From the data that follows, print exactly the lines starting at the one containing "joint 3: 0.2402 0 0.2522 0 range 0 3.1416" and ending at the one containing "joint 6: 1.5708"; include both of them and nothing more.

[[ Provided data, beginning ]]

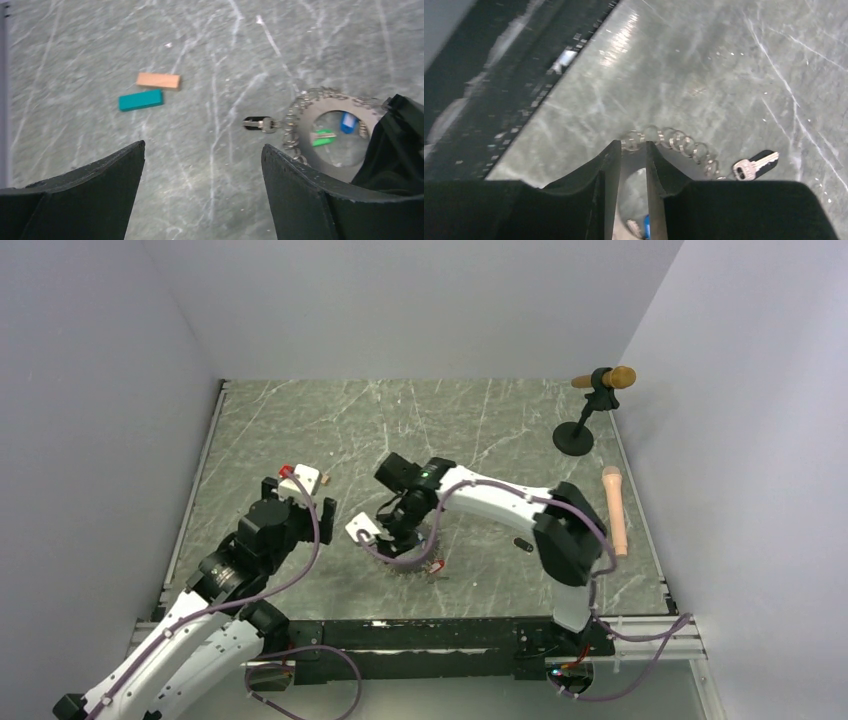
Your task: Put the keys on the keyring
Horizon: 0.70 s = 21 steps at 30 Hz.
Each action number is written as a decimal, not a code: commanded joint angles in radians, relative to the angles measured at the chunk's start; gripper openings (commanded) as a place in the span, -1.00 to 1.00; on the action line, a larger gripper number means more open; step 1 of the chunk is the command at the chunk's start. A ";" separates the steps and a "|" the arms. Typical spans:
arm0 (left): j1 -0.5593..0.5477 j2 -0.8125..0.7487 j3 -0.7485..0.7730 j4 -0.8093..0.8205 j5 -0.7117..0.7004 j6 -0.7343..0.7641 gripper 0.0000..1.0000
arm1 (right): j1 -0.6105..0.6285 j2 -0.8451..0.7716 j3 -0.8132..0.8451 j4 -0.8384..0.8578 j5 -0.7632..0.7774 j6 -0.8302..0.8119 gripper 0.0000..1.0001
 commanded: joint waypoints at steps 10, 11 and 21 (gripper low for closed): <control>0.033 -0.231 -0.037 0.035 -0.285 0.029 0.88 | 0.062 0.280 0.227 -0.016 0.200 -0.007 -0.41; 0.033 -0.247 -0.041 0.043 -0.288 0.032 0.88 | 0.063 0.295 0.241 -0.026 0.206 -0.012 -0.40; 0.047 -0.264 -0.044 0.053 -0.262 0.040 0.91 | 0.084 0.353 0.273 -0.121 0.204 -0.088 -0.39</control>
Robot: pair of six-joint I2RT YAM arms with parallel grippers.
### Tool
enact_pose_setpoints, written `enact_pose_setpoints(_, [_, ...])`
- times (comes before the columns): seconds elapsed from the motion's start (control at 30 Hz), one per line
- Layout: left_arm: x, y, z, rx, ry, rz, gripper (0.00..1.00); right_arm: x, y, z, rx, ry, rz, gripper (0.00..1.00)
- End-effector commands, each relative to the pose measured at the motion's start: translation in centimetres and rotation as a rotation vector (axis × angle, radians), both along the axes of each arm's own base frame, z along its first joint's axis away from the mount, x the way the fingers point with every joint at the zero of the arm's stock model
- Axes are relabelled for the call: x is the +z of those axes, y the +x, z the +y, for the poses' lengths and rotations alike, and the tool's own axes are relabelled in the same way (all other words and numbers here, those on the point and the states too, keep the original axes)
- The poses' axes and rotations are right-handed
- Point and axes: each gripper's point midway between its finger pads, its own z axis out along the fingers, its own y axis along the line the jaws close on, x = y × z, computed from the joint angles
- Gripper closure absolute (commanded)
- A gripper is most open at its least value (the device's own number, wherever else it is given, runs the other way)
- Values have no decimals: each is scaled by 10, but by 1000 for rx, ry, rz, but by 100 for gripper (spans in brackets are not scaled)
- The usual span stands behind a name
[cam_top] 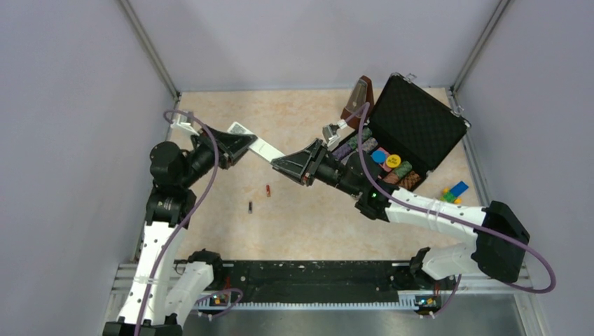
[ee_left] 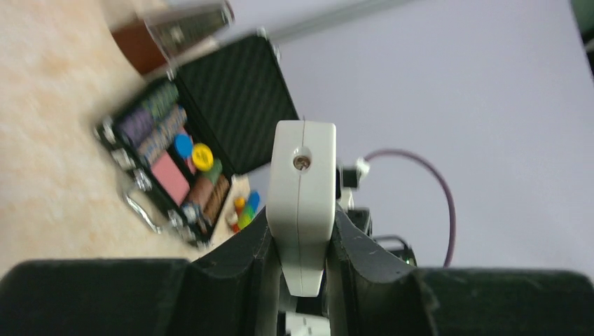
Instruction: Load the batteries into the remote control
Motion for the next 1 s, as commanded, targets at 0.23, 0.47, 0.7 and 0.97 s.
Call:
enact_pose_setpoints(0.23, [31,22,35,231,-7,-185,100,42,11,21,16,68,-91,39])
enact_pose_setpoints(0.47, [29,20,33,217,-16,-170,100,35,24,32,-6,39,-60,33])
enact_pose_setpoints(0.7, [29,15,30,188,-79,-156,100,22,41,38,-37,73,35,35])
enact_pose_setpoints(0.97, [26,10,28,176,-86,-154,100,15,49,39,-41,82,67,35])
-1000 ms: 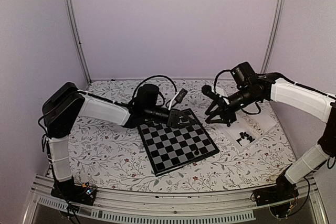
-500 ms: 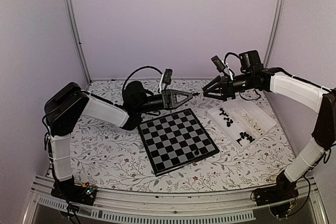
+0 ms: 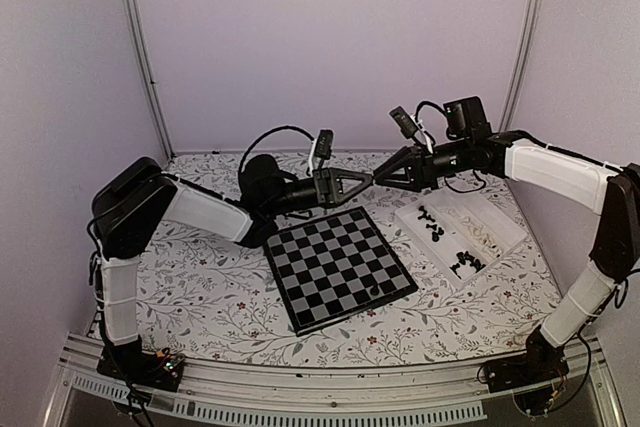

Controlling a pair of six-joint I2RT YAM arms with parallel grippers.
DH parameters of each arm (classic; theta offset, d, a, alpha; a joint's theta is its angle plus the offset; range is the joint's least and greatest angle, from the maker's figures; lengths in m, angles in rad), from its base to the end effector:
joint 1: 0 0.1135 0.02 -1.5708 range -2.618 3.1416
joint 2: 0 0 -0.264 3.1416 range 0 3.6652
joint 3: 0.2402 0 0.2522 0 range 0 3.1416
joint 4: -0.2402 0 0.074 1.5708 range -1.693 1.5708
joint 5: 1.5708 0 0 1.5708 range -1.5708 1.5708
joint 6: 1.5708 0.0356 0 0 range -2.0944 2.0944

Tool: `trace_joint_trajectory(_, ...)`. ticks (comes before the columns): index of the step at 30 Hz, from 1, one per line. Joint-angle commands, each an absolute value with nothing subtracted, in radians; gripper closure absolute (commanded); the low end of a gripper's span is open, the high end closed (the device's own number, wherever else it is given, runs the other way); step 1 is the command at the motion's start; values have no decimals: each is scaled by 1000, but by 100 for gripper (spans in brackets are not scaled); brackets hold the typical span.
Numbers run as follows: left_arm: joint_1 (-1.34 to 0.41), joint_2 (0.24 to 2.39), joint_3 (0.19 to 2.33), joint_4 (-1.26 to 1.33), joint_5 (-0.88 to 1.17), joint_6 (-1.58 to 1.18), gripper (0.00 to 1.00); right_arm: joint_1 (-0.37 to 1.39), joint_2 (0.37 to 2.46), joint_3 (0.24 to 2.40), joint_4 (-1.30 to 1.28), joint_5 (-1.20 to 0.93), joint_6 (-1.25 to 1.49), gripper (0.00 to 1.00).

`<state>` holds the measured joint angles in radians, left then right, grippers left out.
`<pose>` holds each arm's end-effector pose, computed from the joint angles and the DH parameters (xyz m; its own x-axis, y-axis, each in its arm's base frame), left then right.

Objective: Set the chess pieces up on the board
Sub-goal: Place the chess piece on the chessboard.

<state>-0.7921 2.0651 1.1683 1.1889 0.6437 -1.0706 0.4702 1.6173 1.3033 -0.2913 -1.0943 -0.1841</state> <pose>0.2960 -0.3304 0.2215 -0.7568 -0.2323 -0.6109 0.6441 -0.1067 -0.7574 0.3049 0.1904 0.3072 -0.3414 -0.2677 -0.9010 -0.9376 0.0293 0.3465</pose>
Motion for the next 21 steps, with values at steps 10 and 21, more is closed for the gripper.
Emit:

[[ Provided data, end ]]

## Completed exercise
joint 3: 0.2402 0 0.2522 0 range 0 3.1416
joint 4: -0.2402 0 0.074 1.5708 range -1.693 1.5708
joint 5: 1.5708 0 0 1.5708 range -1.5708 1.5708
joint 6: 1.5708 0.0356 0 0 range -2.0944 2.0944

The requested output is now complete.